To be even more heretical and show how much we value the team portion of the learning - we stipulate that for all the 1st year basic science courses approximately 50% of the grade comes from individual work and approximately 50% comes from teamwork. Individual work scores come from the IRATs and any midterm/finals/projects that a course might have. There is some variation by course as to the individual components - ie. Some only use TBL - thus IRATs become the sole individual score. Some include other assessment - which will then impact the weight of the IRATS. If 50% of the grade comes from IRATS alone - they have a much higher weightage - and clearly paid attention by the students. The counter argument is that they still learn so much from the TRAT and application - that it is good to let them have another assessment to show their increase. Both are effective.

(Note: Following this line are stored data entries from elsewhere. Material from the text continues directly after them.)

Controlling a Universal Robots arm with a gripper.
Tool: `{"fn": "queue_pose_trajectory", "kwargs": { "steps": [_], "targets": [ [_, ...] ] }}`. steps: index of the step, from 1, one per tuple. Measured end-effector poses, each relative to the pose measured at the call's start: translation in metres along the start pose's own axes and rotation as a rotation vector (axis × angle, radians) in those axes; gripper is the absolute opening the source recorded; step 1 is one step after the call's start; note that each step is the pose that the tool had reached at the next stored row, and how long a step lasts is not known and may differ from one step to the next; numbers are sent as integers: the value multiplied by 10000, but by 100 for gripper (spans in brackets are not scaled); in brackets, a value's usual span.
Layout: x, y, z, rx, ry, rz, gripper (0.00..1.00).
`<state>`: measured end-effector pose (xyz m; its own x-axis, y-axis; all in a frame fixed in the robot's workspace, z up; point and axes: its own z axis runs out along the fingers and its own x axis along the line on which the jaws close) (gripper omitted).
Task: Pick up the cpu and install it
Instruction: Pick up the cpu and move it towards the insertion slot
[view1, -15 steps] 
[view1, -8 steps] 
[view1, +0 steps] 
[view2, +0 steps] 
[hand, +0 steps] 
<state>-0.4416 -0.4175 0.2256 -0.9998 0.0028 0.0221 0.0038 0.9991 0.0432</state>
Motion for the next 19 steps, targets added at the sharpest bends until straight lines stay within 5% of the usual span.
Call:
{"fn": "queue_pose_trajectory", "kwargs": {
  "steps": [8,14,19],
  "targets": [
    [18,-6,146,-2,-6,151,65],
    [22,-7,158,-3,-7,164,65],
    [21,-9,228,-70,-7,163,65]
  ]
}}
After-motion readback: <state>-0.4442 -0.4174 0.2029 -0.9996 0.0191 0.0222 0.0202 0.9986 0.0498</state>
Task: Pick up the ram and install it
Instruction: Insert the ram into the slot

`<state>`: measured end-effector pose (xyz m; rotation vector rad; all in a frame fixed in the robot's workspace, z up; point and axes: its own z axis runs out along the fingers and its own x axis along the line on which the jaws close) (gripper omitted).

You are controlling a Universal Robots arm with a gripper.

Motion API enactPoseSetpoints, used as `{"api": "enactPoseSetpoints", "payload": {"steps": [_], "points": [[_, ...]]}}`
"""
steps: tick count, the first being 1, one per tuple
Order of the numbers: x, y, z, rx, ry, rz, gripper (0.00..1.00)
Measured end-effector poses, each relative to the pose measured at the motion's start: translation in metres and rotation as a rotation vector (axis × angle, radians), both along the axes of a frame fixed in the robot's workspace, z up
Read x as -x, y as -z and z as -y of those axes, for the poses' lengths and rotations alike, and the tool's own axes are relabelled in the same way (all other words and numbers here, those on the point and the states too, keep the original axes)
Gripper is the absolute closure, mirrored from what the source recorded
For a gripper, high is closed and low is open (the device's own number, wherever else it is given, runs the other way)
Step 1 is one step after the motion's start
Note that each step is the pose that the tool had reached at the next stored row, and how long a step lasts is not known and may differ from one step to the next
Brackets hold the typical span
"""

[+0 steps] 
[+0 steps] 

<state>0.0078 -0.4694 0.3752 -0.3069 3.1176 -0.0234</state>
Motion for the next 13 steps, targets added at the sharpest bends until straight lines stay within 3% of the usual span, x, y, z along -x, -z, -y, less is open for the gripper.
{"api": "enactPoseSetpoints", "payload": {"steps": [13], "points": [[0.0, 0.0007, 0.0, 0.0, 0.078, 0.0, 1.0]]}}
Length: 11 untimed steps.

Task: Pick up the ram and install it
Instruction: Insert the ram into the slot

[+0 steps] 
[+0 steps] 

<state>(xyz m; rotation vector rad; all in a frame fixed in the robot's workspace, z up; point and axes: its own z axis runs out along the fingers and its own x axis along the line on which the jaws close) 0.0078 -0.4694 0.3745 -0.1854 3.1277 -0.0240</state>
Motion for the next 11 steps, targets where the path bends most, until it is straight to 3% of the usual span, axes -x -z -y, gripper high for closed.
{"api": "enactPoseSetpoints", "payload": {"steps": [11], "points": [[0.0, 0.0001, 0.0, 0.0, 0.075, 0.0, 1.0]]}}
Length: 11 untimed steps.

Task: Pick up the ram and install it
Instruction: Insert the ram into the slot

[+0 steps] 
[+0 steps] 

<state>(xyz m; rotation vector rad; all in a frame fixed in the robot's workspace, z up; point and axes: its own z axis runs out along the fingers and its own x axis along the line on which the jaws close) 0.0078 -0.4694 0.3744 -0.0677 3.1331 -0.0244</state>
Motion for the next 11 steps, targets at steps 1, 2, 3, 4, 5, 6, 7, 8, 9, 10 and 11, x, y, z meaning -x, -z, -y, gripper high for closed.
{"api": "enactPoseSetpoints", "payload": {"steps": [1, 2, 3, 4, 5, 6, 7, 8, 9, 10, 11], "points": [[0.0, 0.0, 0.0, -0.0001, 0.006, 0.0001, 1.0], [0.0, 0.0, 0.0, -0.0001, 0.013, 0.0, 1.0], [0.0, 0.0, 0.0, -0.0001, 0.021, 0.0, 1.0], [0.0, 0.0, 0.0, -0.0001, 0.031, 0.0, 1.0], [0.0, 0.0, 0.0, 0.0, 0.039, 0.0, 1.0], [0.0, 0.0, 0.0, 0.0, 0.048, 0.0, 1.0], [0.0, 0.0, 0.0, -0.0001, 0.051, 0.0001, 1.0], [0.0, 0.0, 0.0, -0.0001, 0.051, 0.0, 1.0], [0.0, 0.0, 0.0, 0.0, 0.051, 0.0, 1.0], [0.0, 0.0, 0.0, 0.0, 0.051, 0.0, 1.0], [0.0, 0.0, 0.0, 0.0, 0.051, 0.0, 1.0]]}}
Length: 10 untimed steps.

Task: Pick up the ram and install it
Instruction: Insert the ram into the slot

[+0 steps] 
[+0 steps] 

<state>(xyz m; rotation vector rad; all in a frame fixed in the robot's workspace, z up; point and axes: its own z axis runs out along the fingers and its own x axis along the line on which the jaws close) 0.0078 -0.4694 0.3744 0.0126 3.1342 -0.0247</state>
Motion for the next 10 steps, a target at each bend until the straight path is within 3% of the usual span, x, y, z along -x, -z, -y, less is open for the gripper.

The team scores are made up of the TRAT, Application, and Peer. In fact, we insist that the peer have no less than 10% of the grade - so it is a significant component.
With the 50/50 distribution, obviously there has to be some parameters as to how much each component can be - thus there is a limit as to how much the students can adjust things.
As an example - if a course has only TBL - and if approximately 50% of grade comes from IRAT - then obviously each IRAT has to be no less than 50%/#IRATS.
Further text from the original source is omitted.